McEntee: Fire season is just getting started

This is an archived article that was published on in 2012, and information in the article may be outdated. It is provided only for personal research purposes and may not be reprinted.

As I write, my eyes are burning from the smoke/smog blanketing the Salt Lake Valley. At home, our lawn is so dry it's barely growing and green is giving in to yellow. The Wasatch Range is visible only in pale silhouette.

Despite some serious restrictions in Salt Lake and in other cities, I'm more than a little worried about July Fourth and the bunch that usually gathers near our house to light fireworks.

So is Gov. Gary Herbert, but under state law he can't order a statewide lockdown on firework displays, nor can he order a sweeping halt to target shooting, which has been blamed for about 20 wildfires this year.

Herbert said Monday evening that he has determined the state forester can issue no-shoot orders in places deemed to be at great risk for wildfire.

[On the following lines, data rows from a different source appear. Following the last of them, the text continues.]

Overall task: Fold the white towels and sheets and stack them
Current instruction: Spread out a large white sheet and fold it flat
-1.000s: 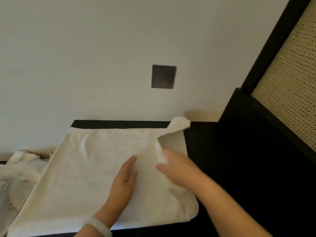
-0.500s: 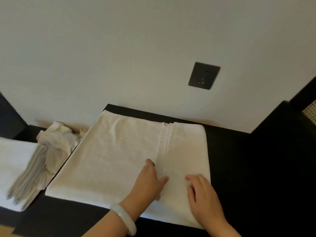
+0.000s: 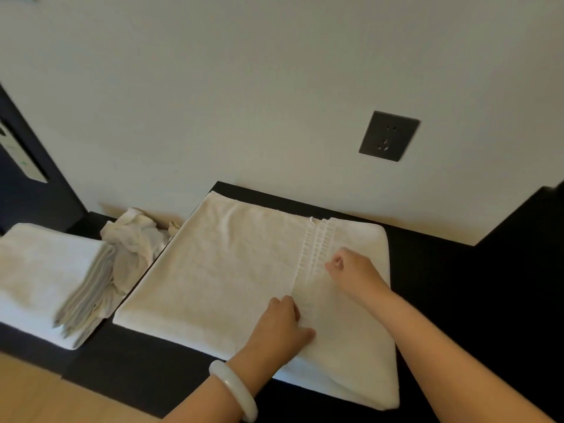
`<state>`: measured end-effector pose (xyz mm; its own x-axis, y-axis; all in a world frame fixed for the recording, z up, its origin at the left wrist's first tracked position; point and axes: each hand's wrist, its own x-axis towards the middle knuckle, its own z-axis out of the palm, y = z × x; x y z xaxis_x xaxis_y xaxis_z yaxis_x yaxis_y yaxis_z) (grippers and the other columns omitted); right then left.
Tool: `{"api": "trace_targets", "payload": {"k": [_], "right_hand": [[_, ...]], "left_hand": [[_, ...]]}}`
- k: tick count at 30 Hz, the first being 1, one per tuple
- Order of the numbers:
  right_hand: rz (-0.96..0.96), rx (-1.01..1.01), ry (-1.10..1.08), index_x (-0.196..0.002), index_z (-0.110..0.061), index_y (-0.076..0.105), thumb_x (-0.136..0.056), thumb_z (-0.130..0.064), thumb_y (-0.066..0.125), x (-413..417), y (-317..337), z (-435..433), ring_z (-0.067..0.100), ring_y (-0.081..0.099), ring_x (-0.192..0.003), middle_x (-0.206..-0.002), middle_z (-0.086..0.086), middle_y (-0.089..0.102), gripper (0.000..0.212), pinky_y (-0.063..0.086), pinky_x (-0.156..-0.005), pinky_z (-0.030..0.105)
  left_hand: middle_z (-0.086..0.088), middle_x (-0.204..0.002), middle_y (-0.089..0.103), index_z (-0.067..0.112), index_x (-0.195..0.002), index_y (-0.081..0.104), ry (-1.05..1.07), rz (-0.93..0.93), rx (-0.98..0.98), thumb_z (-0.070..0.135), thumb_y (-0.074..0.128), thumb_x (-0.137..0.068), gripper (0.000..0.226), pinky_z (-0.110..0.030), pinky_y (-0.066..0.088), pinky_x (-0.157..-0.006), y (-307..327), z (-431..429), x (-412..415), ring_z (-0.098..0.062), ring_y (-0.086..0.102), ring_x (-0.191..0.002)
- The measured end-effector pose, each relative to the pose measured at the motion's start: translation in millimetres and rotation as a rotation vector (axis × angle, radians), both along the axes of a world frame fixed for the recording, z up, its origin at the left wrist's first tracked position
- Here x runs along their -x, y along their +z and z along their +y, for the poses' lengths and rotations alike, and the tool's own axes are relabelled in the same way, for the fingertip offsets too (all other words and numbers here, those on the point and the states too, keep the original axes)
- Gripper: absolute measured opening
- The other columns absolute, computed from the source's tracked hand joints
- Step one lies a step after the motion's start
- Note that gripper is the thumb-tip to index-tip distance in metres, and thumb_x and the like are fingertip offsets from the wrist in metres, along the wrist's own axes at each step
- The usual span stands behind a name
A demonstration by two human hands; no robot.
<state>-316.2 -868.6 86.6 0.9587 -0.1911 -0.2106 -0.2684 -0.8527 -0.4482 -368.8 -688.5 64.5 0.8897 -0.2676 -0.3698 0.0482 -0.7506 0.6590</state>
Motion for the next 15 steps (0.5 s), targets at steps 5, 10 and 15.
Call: {"api": "trace_targets", "payload": {"k": [5, 10, 15], "right_hand": [[0.159, 0.254, -0.123, -0.138, -0.007, 0.033, -0.090, -0.064, 0.051, -55, -10, 30, 0.031, 0.057, -0.115, -0.129, 0.012, 0.054, 0.077, 0.042, -0.077, 0.036], [0.070, 0.248, -0.215, -0.128, -0.006, 0.039, -0.094, -0.025, 0.055, -61, -13, 32, 0.024, 0.056, -0.082, -0.112, 0.009, 0.062, 0.042, 0.041, -0.066, 0.032], [-0.160, 0.055, -0.180, -0.122, -0.005, 0.044, -0.095, -0.020, 0.052, -58, -8, 35, 0.022, 0.058, -0.072, -0.088, 0.006, 0.057, 0.032, 0.045, -0.056, 0.032]], "left_hand": [[-0.013, -0.136, 0.034, 0.011, -0.114, 0.059, -0.045, 0.046, -0.210, 0.057, 0.065, -0.083, 0.055, -0.034, 0.046, -0.095, 6, -13, -5, -0.028, 0.055, -0.109], [-0.009, -0.119, 0.038, 0.013, -0.084, 0.059, -0.051, 0.054, -0.162, 0.044, 0.066, -0.084, 0.032, -0.034, 0.046, -0.092, 10, -16, -5, -0.029, 0.050, -0.104], [0.001, -0.087, 0.036, 0.015, -0.065, 0.035, 0.075, 0.010, 0.020, 0.029, 0.061, -0.087, 0.036, -0.019, 0.032, -0.054, 3, 3, 0, -0.014, 0.040, -0.067]]}}
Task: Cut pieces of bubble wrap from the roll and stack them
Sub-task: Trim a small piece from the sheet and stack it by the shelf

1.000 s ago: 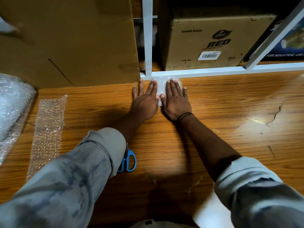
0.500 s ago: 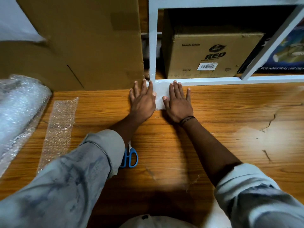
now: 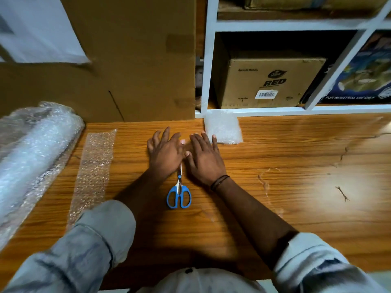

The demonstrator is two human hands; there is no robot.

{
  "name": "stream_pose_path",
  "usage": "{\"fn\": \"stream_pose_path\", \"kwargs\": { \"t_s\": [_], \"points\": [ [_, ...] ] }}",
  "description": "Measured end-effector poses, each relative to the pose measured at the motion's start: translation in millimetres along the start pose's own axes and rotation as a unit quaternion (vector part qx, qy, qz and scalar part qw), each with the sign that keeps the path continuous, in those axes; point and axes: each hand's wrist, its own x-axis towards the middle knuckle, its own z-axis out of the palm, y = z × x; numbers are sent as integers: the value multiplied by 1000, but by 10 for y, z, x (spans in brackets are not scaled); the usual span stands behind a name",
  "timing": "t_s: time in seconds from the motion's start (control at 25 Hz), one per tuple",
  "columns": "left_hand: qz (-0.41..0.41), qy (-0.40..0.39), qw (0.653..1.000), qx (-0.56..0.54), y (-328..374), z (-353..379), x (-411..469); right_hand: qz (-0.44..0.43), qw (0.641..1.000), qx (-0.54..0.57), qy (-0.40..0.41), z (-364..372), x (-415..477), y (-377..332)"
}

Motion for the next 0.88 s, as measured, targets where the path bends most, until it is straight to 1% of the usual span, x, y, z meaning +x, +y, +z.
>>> {"fn": "stream_pose_path", "kwargs": {
  "t_s": [0.24,0.52,0.68,0.8,0.88],
  "points": [
    [-10,22,1000,-4,-612,-279,-339,3,1000,27,3,151,-26,-578],
    [-39,44,998,-1,-1725,-505,-736,-23,998,49,-15,568,-38,-1491],
    [-38,60,997,4,-2178,-498,-962,-18,998,54,-29,809,-93,-1887],
    [-43,66,997,-10,-2475,-524,-1094,-34,998,45,-34,997,-127,-2160],
    [-25,75,997,-8,-2675,-528,-1182,-49,997,41,-45,1115,-143,-2352]
  ]
}}
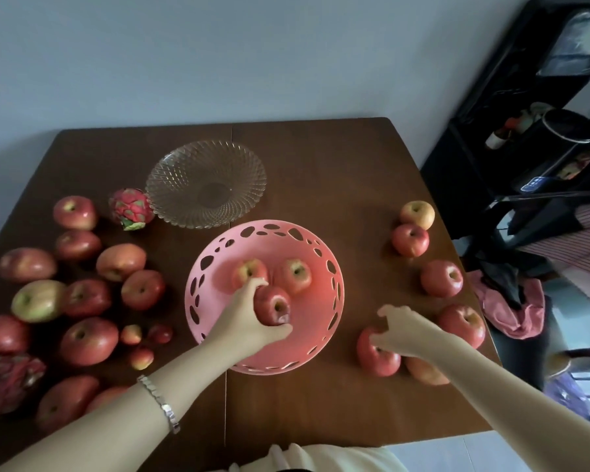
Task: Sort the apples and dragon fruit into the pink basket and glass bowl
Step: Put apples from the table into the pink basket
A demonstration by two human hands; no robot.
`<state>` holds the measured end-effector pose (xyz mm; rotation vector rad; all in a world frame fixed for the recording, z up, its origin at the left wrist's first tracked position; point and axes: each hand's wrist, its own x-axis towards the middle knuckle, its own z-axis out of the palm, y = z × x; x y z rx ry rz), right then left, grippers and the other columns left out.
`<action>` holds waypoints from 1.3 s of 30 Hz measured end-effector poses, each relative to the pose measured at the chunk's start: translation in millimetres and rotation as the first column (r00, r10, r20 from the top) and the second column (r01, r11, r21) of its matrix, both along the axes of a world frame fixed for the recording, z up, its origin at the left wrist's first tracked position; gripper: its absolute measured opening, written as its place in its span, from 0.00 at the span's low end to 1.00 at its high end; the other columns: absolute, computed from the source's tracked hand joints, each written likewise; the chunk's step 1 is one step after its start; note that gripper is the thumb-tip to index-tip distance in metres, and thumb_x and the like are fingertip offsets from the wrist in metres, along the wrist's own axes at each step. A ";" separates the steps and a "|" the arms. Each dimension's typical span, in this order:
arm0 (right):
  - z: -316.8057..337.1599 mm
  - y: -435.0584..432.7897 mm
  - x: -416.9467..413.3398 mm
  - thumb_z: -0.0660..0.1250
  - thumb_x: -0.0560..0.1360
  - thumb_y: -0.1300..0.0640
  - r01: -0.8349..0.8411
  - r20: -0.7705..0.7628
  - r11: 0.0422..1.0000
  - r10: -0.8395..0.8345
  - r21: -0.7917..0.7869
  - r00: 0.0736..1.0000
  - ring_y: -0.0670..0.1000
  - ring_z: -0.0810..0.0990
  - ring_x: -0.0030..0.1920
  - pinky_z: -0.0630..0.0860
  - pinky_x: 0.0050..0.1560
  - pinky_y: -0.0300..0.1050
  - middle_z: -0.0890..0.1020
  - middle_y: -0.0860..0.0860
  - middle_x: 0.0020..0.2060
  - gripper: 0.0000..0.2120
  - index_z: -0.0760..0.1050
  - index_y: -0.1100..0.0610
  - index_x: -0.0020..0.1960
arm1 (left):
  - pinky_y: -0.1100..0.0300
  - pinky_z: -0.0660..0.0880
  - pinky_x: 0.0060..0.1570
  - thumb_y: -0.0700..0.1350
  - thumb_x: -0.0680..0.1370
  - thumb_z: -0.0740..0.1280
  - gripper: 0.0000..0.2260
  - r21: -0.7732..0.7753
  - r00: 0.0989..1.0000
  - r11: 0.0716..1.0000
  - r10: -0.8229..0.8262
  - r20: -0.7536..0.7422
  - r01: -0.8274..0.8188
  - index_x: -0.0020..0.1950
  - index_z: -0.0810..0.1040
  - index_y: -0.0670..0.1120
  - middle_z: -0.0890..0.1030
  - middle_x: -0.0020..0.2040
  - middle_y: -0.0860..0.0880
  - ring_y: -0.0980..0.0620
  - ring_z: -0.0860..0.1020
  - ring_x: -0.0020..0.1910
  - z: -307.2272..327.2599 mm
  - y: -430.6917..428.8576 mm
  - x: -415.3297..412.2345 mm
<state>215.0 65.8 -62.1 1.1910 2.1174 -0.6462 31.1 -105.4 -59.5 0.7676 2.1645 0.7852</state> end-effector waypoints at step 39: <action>-36.4 -77.2 -103.9 0.71 0.70 0.55 -0.228 -0.335 0.963 0.264 0.145 0.904 0.60 0.70 0.58 0.72 0.48 0.51 0.65 0.57 0.63 0.27 0.62 0.58 0.64 | 0.61 0.69 0.48 0.50 0.67 0.76 0.32 -0.260 0.997 0.963 0.051 -0.063 -0.065 0.65 0.66 0.43 0.76 0.59 0.46 0.46 0.76 0.58 -35.9 -11.3 -21.6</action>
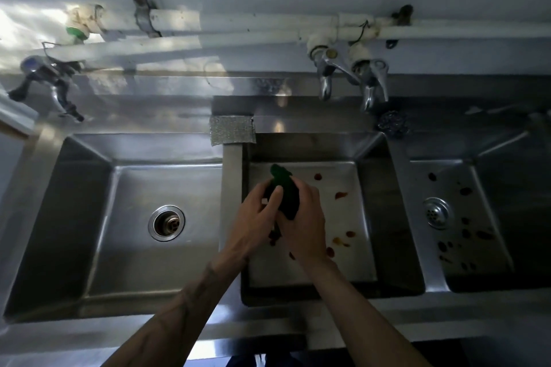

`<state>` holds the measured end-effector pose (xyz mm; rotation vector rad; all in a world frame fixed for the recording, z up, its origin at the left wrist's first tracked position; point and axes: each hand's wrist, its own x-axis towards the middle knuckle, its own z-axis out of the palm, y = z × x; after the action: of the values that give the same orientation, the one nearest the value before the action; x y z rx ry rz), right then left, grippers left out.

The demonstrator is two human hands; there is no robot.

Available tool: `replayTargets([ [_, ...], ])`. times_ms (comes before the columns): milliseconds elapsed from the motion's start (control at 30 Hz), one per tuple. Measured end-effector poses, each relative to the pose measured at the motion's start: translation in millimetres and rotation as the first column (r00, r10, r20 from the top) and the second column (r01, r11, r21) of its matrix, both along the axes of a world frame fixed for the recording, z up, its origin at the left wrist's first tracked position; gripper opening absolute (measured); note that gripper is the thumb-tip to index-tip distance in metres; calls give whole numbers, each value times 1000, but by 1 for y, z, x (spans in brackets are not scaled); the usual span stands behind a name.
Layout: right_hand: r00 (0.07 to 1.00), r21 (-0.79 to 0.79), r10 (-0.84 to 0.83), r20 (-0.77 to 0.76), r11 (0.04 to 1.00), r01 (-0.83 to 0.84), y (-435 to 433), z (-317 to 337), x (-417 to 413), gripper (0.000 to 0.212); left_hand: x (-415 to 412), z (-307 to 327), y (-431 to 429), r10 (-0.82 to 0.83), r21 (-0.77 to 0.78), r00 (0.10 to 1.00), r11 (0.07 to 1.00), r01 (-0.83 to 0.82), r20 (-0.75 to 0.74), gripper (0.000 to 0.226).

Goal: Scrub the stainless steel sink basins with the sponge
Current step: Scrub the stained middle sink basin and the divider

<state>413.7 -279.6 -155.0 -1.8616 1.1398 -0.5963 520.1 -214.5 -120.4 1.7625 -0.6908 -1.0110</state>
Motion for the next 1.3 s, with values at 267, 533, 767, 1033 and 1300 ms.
replayTargets([
  [267, 1000, 29, 17, -5, 999, -16, -29, -30, 18, 58, 25, -34, -6, 84, 65, 949, 992, -109, 305, 46],
  [533, 994, 114, 74, -81, 991, -64, -81, -108, 42, 66, 40, -92, -9, -157, 267, 613, 959, -91, 774, 49],
  [767, 940, 192, 146, -307, 977, -89, -122, -188, 43, 73, 39, -121, 2, -283, 339, 491, 940, -29, 824, 57],
  [1033, 817, -30, 233, -527, 956, -292, -124, -243, 56, 69, 44, -130, 6, -209, 252, 450, 967, -39, 869, 55],
  [1300, 859, -256, 188, -476, 905, -339, -81, -275, 101, 57, 54, -145, 13, -187, 229, 419, 972, -52, 889, 55],
])
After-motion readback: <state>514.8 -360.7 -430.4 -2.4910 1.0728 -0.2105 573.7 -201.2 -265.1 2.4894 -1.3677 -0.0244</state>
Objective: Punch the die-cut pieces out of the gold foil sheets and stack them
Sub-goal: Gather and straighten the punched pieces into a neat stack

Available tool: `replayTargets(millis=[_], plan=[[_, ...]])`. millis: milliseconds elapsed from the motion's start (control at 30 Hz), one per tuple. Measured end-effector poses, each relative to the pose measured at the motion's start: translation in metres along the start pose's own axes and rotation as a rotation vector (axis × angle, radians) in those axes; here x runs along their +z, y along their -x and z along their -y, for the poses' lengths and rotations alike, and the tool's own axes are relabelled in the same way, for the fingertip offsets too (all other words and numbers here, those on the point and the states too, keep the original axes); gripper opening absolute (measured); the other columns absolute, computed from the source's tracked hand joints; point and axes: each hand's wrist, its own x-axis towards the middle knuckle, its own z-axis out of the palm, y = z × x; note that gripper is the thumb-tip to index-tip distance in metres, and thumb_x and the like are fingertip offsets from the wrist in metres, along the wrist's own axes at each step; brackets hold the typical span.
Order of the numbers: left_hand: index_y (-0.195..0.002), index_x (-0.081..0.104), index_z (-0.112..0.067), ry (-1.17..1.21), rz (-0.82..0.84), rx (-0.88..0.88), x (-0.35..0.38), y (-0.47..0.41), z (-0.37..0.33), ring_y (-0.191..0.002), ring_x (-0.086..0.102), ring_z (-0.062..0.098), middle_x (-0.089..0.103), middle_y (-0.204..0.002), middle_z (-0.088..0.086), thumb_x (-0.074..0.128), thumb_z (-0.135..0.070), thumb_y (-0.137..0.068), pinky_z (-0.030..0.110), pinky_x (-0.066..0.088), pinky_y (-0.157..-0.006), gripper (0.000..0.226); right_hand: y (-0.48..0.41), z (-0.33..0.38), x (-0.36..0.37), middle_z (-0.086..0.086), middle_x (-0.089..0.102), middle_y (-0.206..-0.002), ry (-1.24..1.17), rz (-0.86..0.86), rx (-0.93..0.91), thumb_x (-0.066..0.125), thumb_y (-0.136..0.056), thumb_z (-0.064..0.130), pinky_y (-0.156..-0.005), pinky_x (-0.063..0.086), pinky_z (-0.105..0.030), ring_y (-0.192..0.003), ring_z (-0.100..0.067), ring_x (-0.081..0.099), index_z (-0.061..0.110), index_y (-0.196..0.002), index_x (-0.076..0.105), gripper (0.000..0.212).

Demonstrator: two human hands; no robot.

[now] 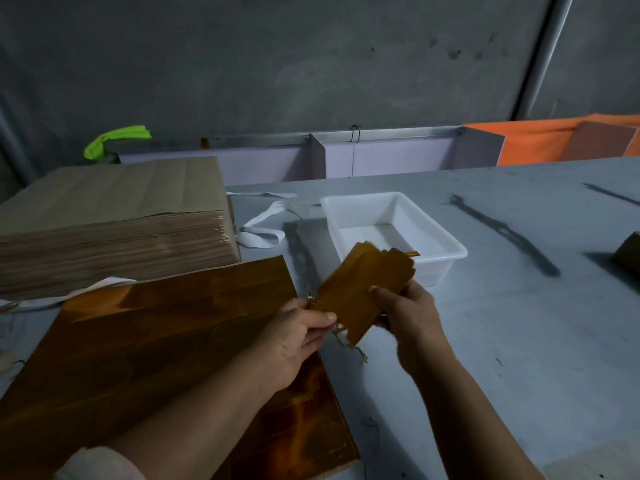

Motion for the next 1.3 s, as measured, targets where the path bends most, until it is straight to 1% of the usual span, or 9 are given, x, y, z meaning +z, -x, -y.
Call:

It would not prevent gun owners from keeping and bearing their arms, he emphasized.

Late last week, the governor sent out a letter asking religious leaders to pray for residents and fire crews fighting fires.

"We are," he wrote, "in need of a little extra measure of help as we battle these conflagrations."

On Sunday, the Right Rev. Ray Waldon, dean of St. Mark's Cathedral, read the governor's letter to the congregation before the service and asked them for their prayers.

Hmmm. It's a tough-to-prove solution, but given the sheer number and extent of fires across Utah, it might just help and certainly couldn't hurt.

Still, it's been a dry year that isn't likely to get much wetter any time soon. Last month, only a whiff of rain fell in Salt Lake, and the forecast calls only for more dry and windy. Utah usually gets summer thunderstorms, but lightning is, of course, a common cause of wildfires.

There's another problem. The western United States is in a profound drought; much of Utah is labeled severe, and parts of our western and eastern territory and much of Colorado are considered extreme, according to the National Weather Service.

The National Interagency Fire Center in Boise is asking people to avoid driving on dry grass (the cause of the Herriman fire); don't use steel ammunition for target practice on dry, rocky terrain; and make sure campfires are drowned and cold before you leave.

As it happens, I won't be in Salt Lake on July Fourth — a last-minute and very important development is taking me to New York City. (More on that when I return.)

Traditionally, we'd park our lawn chairs on the sidewalk to look at the displays at Sugar House Park and on our street.

Given the obvious dangers, I'm sure my husband will be patrolling the property, keeping an eye out for the errant spark that could ignite our lawn or deck.

Maybe I'll send out a quiet little plea, too.